WHAT IS NEEDED: All the data below goes into the copy word for word, but the pictures don't.

SUPPLIED MATERIAL:

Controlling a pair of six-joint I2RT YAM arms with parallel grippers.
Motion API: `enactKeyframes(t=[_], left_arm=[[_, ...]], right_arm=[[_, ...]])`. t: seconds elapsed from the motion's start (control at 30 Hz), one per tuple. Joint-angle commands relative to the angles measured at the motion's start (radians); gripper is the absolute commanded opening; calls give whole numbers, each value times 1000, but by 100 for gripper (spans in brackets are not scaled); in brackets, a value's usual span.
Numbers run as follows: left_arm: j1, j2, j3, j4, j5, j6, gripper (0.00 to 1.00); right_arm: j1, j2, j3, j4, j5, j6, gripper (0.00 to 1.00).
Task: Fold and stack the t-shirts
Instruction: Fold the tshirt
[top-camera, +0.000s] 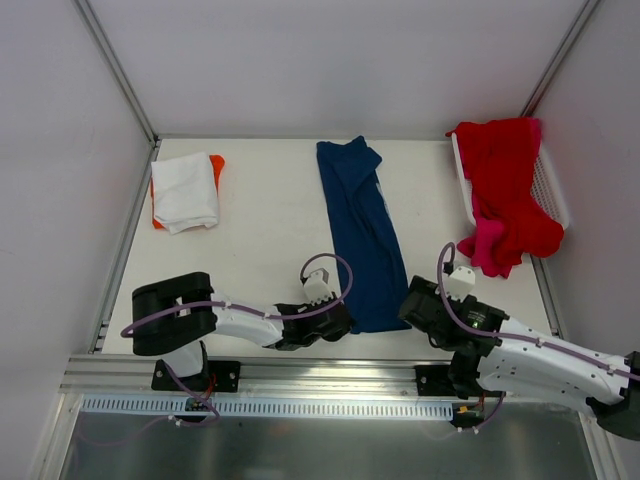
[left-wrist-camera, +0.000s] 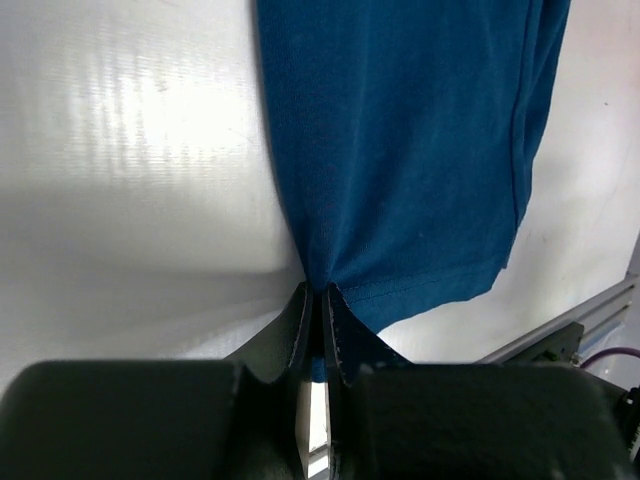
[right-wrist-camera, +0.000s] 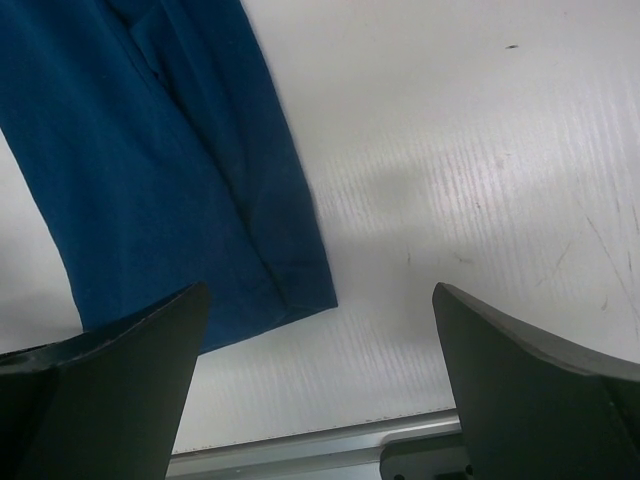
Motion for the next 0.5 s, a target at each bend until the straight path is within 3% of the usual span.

WRITTEN RESPONSE:
Controlling a pair of six-joint I2RT YAM arms with parallel grippers.
Motion API: `enactKeyframes(t=[_], left_arm=[[_, ...]], right_arm=[[_, ...]])`. t: seconds elapsed from the motion's start (control at 30 Hz), one per tuple. Joint-angle commands relative to the angles measured at the motion's start (radians); gripper is the absolute commanded opening; calls give whole numbers, each value times 1000, but by 100 for gripper (spans in brackets are not scaled); in brackets, a value's usual span.
Numbers run as follows: left_arm: j1, j2, j3, j4, j5, j6, gripper (0.00 to 1.00); right_arm: j1, j2, j3, j4, j5, j6, gripper (0.00 to 1.00).
Task: Fold and stack the t-shirts
Instruction: Fold the tshirt
[top-camera, +0.000s] 
[left-wrist-camera, +0.000s] 
[right-wrist-camera, +0.000s] 
Motion for the next 0.5 s, a target at each bend until the straight path is within 3% of the usual span.

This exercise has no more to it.